↓
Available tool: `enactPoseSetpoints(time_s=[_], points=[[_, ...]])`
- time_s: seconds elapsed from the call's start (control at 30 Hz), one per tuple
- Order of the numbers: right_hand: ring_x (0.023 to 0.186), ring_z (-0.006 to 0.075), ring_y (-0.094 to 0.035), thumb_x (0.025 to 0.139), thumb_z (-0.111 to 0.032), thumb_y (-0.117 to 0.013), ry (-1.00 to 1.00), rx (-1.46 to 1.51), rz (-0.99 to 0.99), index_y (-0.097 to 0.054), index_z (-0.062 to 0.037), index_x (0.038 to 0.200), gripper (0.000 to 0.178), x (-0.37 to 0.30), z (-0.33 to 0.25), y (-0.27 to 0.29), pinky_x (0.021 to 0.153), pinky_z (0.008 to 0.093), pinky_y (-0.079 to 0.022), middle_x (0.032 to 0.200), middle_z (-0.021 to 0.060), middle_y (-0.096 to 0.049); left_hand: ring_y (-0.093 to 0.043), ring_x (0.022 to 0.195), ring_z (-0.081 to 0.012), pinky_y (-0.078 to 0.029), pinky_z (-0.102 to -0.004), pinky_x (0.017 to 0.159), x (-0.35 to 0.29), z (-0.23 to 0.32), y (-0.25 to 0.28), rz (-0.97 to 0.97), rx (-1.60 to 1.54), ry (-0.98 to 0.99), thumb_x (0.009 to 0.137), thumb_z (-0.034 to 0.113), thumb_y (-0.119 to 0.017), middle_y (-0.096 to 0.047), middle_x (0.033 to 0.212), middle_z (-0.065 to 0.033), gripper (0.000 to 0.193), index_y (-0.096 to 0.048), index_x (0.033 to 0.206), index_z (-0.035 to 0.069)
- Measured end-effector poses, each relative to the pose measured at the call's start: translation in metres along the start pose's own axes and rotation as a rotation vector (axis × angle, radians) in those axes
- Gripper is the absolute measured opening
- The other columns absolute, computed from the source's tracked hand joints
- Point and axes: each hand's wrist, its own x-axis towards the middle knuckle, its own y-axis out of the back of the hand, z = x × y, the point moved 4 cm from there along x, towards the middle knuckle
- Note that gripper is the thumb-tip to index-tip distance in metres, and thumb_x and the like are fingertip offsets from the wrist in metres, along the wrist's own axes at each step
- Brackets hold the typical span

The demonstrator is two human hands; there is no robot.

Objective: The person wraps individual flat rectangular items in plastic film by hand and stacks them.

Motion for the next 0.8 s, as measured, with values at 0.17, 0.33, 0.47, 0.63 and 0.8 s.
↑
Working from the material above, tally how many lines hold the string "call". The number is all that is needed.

OUTPUT FOR THIS EXERCISE. 2